The Seattle Yacht Club, a nearly 125-year-old pleasure-boating group that hosts events around the region, recently held its annual “Potlatch” event on Bainbridge Island. Billed as an homage to traditional First Nations potlatch feasts, the event features food, boat races, a potluck dinner, and children’s activities. In a 2009 blog post describing the history of the event, one club member and potlatch organizer wrote, “Believe it or not, in the mid-1940’s members of the Seattle Yacht Club chose this tradition on which to base a family event to be held at their newly acquired property on Bainbridge Island in beautiful Port Madison.” The Port Madison Reservation is home to many members of the Suquamish Tribe.
If you’re starting to cringe a little at the notion of a bunch of wealthy, apparently all Caucasian yacht owners appropriating a tradition from the Native people their great-grandparents forced from their ancestral homes, read no further. Instead, have a look at these images, taken during the most recent Seattle Yacht Club potlatch and posted online:
Gabe Galanda, a tribal attorney best known for his legal advocacy against tribal disenrollment, says his reaction to the images was “to kind of literally shake my head—and I’m not a guy who gets particularly offended by this stuff. It happens all over the place to any non-majority race or ethnicity in the US.”

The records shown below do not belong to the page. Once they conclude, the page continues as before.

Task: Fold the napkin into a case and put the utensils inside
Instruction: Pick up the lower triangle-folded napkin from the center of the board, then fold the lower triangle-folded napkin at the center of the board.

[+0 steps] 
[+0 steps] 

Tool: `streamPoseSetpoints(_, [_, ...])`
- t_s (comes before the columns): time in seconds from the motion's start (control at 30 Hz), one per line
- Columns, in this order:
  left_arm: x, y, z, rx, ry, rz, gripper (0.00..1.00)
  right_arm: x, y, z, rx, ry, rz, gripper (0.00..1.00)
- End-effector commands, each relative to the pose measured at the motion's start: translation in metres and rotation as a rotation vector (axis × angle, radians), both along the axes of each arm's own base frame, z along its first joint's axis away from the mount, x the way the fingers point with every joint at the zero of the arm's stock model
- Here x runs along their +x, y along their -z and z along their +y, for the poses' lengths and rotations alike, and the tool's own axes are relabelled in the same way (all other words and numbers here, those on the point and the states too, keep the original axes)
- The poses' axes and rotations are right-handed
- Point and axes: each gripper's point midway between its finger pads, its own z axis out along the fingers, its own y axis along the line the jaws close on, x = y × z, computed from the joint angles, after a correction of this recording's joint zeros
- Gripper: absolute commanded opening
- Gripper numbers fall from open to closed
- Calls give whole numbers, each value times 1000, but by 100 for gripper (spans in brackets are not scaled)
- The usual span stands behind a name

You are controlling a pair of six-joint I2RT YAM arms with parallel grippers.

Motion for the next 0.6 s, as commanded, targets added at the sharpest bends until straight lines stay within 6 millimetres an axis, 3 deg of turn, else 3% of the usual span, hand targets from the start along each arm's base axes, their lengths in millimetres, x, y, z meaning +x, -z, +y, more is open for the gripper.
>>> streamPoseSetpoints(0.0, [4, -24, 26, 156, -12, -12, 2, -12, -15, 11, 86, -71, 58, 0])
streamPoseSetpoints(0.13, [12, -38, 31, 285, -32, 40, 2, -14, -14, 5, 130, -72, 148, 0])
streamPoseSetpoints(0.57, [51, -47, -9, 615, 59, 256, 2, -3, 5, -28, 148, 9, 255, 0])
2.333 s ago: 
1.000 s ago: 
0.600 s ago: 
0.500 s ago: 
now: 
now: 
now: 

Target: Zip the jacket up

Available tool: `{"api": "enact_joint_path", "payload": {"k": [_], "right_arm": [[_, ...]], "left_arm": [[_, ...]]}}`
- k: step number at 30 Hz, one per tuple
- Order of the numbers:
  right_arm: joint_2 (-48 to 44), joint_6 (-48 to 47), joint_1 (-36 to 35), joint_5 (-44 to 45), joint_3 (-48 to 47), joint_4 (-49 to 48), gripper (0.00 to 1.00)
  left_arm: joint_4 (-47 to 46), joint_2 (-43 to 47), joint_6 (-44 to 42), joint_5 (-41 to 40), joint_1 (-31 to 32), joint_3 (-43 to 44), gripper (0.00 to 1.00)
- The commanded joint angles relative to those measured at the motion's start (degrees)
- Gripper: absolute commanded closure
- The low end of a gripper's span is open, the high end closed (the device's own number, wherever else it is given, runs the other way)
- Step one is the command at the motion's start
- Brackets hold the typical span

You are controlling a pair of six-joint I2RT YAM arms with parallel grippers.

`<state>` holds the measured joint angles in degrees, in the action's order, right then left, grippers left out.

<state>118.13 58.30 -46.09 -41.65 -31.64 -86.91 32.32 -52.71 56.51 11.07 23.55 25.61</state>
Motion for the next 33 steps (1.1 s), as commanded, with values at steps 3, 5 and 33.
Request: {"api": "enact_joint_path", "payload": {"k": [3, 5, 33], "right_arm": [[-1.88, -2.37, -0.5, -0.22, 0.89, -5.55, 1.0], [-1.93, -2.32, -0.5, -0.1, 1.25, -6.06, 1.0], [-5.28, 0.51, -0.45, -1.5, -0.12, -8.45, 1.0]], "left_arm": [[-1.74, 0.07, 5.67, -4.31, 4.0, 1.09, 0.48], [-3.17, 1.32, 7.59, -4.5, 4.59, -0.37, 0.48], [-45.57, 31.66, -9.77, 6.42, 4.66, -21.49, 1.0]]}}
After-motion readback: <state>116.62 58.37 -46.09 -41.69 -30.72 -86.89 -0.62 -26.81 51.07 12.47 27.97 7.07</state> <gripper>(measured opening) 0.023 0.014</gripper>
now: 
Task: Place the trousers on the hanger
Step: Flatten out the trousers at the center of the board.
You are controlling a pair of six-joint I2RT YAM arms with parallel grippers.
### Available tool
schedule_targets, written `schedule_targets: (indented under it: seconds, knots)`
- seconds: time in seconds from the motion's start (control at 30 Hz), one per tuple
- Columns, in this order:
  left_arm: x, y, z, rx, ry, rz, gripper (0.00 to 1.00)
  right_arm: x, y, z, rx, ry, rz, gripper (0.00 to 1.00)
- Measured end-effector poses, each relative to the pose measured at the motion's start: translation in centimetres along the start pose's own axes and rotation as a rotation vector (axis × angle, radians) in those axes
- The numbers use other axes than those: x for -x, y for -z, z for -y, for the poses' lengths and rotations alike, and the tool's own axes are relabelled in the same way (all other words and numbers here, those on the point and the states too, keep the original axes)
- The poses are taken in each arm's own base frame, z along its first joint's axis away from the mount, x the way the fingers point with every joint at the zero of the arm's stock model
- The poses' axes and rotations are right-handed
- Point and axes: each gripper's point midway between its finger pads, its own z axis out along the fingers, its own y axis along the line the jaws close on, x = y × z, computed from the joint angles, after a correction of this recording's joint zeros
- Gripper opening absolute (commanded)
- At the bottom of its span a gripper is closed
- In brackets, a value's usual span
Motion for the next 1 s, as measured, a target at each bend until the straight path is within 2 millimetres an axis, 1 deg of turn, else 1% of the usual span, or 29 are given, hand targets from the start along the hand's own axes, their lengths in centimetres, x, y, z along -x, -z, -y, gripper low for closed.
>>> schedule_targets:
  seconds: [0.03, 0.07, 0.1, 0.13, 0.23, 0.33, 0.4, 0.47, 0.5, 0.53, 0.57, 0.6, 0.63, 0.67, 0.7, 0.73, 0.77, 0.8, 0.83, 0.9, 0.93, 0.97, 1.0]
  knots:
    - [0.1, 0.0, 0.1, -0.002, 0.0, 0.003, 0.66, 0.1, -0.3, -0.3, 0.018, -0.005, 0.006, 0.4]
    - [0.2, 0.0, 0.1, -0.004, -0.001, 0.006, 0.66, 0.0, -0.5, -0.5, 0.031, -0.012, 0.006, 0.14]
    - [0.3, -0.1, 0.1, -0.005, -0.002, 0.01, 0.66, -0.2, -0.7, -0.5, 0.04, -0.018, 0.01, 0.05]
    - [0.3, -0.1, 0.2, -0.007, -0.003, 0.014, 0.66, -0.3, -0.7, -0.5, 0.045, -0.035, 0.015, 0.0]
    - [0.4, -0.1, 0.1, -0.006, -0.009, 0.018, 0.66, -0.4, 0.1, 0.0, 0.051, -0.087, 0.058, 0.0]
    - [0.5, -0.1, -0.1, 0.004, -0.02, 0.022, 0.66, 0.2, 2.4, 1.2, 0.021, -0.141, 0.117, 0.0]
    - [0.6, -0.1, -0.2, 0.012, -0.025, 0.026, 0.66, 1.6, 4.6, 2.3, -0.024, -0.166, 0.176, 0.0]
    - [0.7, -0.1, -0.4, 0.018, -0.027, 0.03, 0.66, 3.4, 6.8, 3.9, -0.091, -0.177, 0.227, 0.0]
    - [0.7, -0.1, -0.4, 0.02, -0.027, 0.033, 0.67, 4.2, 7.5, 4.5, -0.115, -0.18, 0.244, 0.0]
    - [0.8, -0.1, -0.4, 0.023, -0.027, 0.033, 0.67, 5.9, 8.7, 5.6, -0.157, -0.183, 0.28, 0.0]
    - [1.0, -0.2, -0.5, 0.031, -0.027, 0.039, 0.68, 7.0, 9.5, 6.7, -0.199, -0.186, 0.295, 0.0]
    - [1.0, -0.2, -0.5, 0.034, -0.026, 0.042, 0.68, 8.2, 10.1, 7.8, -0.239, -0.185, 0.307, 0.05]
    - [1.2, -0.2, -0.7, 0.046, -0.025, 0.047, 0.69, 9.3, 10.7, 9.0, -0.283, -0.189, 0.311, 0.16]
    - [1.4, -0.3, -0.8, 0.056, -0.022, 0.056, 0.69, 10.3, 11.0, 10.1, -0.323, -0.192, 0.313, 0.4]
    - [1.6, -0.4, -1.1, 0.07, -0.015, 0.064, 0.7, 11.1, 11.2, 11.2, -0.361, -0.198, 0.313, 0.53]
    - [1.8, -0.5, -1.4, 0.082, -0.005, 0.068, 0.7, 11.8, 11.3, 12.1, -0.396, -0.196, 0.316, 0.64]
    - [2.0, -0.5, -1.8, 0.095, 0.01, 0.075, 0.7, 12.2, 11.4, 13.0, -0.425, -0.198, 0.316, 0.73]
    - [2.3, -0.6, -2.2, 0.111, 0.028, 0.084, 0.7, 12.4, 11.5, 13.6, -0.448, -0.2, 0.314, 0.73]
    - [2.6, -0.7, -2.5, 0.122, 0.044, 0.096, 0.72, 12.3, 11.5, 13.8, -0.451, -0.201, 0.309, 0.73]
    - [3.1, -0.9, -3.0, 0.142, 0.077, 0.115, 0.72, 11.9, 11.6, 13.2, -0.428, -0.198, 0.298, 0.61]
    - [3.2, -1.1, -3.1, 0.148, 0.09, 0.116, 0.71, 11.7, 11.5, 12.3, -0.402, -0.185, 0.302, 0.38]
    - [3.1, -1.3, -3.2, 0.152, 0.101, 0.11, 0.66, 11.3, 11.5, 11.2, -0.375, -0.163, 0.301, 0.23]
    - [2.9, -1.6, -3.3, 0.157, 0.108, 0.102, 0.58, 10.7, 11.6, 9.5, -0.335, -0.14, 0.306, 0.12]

Galanda says that while some tribes west of the Plateau (which extends to what is now central Washington) did wear buckskin dresses, the overall mishmash of war paint, headdresses, drums, and vests that the yacht club members wore to celebrate their own “potlatch” could be summed up as “stereotypical Indian.” Or, to put a finer point on it, “making a mockery of Native Americans.”
“I think this is sadly typical. There’s been an appropriation, or misappropriation, of tribal customs and traditions and ways, really, since 1492,” Galanda says. And although Galanda says he’s “somewhat cynical regarding these controversies,” he adds, “this one did strike me as ridiculous. To think that presumably progressive, affluent members of the majority society in a very liberal place like Seattle would dress up and behave like this sort of shocked me.”
Shawn Otoroski, a longtime member of the Seattle Yacht Club who returned my call to the organization, calls the annual event “a celebration of family and gift-giving” that commemorates the Native potlatches that were banned by the Canadian and US governments in the 19th century. Asked about the outfits in the photos from this year’s yacht club potlatch, Otoroski notes that “inland tribes also had potlatches,” and says she “didn’t sit and call everybody who may or may not have been involved” in planning this year’s event. The yacht club did not put me in touch with any of the individuals pictured in the photos, nor did a yacht club member who provided a link to the images know any of them personally.
Is it offensive for a group of (presumably, and by all appearances) non-Native people to put on buckskin, face and belly paint, and feathers and dance around a fire pit in their own interpretation of Native traditions? Otoroski pauses. “I can see that that may be the case, but I’ve never been told that by a First Nations person,” she says. Otoroski adds that she was not involved in the planning of this year’s event and says she didn’t know much about how and why the costumes were chosen.
“Every Native American growing up probably felt ashamed of their skin, culture, or class as a result of being poor and Indian,” Galanda says. “I guarantee you at some point in every Native American’s life, every single native has had this moment of truth where, because to their race or class, they have been discriminated against by those in power. … ‘I couldn’t wear my eagle feather to graduation.’ ‘I didn’t know what to say to that cop when I was falsely arrested or even falsely imprisoned.’ And that gets internalized.”
Galanda says it isn’t a single event like the yacht club’s potlatch, but many events over the course of life as a member of a minority culture, that causes injury. “And when you add up the insult, and what may be benign injury over the course of one’s life, it does have an effect,” he says. Seeing white people emulating Native traditions by dressing up in cheap costumes and posing in front of totem poles, for example, “may not cause profound injury in that moment, but over the course of time, [that sort of thing] does cause damage,” Galanda says.